My piano/organ teacher is wonderful, but she doesn't challenge me as much as I would like to be challenged.
chocolatedog
Aug 17 2005, 07:54 AM
maggiemay
Aug 17 2005, 09:00 AM
Trebor
Aug 17 2005, 06:11 PM
My teacher's never got angry at me at all. She did look quite depressed after I played one piece through absolutely
terribly but that was a long time ago. And if (when?) I do no practice (like most of last year

), she didn't really mind and we just did some duets instead. I can't really imagine having a teacher who shouted or hit you. Though my father apparently did, failed his Grade 1 and gave up so maybe it is a generation thing.
Symphony
Aug 19 2005, 12:40 PM
I loved my piano teacher, but she was very hardworkign and the year I was repeating grade eight, i was rather stressed and ended up crying in many lessons because she was a complete perfectionist and while nice about it, just very ... hard on me that year, or perhaps i was over sensitivised - I grew to dread those lessons though simply because I was so easily upset

Horrible crying in front of a teacher.
maggiemay
Aug 19 2005, 01:12 PM
QUOTE(Symphony @ Aug 19 2005, 12:40 PM)
I loved my piano teacher, but she was very hardworkign and the year I was repeating grade eight, i was rather stressed and ended up crying in many lessons because she was a complete perfectionist and while nice about it, just very ... hard on me that year, or perhaps i was over sensitivised - I grew to dread those lessons though simply because I was so easily upset

Horrible crying in front of a teacher.
Well - embarrassing for you maybe. But people cry in lessons for all sorts of reasons. Sometimes music brings out - emotions and things.

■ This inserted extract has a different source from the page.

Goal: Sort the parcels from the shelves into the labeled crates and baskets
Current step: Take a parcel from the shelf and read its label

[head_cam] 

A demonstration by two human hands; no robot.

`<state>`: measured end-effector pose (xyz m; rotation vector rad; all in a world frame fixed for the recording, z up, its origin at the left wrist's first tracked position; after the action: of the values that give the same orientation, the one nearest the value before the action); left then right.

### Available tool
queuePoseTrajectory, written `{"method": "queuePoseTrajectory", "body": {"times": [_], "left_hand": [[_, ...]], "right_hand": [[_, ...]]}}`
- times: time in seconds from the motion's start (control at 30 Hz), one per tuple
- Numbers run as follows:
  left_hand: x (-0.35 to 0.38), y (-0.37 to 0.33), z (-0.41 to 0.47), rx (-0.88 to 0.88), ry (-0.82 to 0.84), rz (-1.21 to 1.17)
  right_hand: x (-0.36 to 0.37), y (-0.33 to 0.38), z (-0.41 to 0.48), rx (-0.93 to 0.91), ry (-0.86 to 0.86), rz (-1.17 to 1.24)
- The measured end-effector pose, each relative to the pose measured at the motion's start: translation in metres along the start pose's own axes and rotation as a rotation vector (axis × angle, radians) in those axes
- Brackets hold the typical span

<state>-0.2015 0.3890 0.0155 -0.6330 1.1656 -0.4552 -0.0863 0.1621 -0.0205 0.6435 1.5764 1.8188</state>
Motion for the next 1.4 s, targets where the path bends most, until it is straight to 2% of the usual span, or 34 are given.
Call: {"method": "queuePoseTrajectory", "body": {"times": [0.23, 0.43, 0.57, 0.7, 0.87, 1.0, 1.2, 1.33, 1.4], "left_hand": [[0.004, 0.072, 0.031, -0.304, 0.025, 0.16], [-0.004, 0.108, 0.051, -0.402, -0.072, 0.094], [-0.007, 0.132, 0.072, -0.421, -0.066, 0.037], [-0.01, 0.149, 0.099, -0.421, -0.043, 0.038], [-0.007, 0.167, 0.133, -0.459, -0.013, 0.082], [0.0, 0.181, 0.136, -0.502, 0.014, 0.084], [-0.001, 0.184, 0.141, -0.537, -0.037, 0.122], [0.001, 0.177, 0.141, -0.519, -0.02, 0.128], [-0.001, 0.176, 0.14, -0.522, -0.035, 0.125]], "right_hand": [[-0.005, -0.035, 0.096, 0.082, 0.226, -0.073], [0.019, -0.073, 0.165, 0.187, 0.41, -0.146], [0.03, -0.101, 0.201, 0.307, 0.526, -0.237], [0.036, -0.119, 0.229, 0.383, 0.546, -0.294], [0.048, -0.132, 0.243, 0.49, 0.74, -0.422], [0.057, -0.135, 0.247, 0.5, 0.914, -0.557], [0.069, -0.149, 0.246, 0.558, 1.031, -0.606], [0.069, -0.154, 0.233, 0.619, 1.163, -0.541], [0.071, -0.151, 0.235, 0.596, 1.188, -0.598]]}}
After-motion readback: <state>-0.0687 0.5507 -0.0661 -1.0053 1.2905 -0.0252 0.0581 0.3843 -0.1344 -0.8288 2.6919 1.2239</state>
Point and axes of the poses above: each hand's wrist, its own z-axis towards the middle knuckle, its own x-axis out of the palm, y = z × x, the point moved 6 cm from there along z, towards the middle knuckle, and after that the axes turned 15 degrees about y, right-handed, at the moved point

I had a student last year who had been in this country for only a short time and had really enjoyed lessons. Fortunately we'd decided to seize the opportunity and have a go at grade 5 ( her first exam), results were just in when the family were rather suddenly told they had to return home (job).

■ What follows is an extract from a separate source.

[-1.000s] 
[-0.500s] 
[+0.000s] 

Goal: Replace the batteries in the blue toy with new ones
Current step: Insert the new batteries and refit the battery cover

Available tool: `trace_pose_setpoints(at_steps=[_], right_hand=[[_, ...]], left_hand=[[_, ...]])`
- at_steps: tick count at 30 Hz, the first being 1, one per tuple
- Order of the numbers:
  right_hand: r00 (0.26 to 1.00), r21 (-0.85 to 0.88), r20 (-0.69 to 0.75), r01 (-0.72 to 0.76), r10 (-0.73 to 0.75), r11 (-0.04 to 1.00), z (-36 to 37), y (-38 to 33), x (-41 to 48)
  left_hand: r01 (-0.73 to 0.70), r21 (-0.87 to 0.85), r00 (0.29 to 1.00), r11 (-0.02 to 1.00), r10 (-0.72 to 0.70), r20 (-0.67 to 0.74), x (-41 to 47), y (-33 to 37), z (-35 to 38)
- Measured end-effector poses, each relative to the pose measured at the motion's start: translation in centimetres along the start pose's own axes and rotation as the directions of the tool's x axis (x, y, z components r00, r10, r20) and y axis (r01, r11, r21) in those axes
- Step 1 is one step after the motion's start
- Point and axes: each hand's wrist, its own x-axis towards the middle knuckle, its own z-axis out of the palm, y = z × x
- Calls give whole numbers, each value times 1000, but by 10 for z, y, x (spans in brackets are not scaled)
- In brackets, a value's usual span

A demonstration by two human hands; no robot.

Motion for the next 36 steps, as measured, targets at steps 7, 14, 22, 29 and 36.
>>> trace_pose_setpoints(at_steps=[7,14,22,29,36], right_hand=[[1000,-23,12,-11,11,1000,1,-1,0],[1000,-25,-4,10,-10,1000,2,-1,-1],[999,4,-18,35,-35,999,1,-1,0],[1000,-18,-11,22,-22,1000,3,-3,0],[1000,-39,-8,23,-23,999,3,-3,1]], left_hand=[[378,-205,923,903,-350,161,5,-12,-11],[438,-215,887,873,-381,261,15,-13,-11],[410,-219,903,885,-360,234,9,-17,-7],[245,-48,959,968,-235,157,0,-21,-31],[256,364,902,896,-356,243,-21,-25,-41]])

At the last lesson we played some duets together and - well she found it an emotional time. I think she was quite sorry to be leaving. I guess as a teacher you get used to the fact that students have other things going on and that there are many reasons why they may be a bit stressed, fragile, whatever.
sbhoa
Aug 19 2005, 03:42 PM
QUOTE
At the last lesson we played some duets together and - well she found it an emotional time. I think she was quite sorry to be leaving. I guess as a teacher you get used to the fact that students have other things going on and that there are many reasons why they may be a bit stressed, fragile, whatever.
So true maggie.
Although I've managed not to embarrass myself so far I find that sometimes in my lessons at the moment small things will remind me of my previous teacher who died at the end of April. It's still a bit close I suppose and there are things which remind me of him out of the blue. Mostly the memories make me smile but sometimes it hurts a little.
Lucky I haven't teenage hormones to cope with as well....
i_love_music
Aug 20 2005, 11:09 AM
my teacher never yells at me, even when i play really badly.......maybe i have a sense of guilt, i always feel very nervous before and during my piano lessons, that i'd never had in my violin lessons. strange??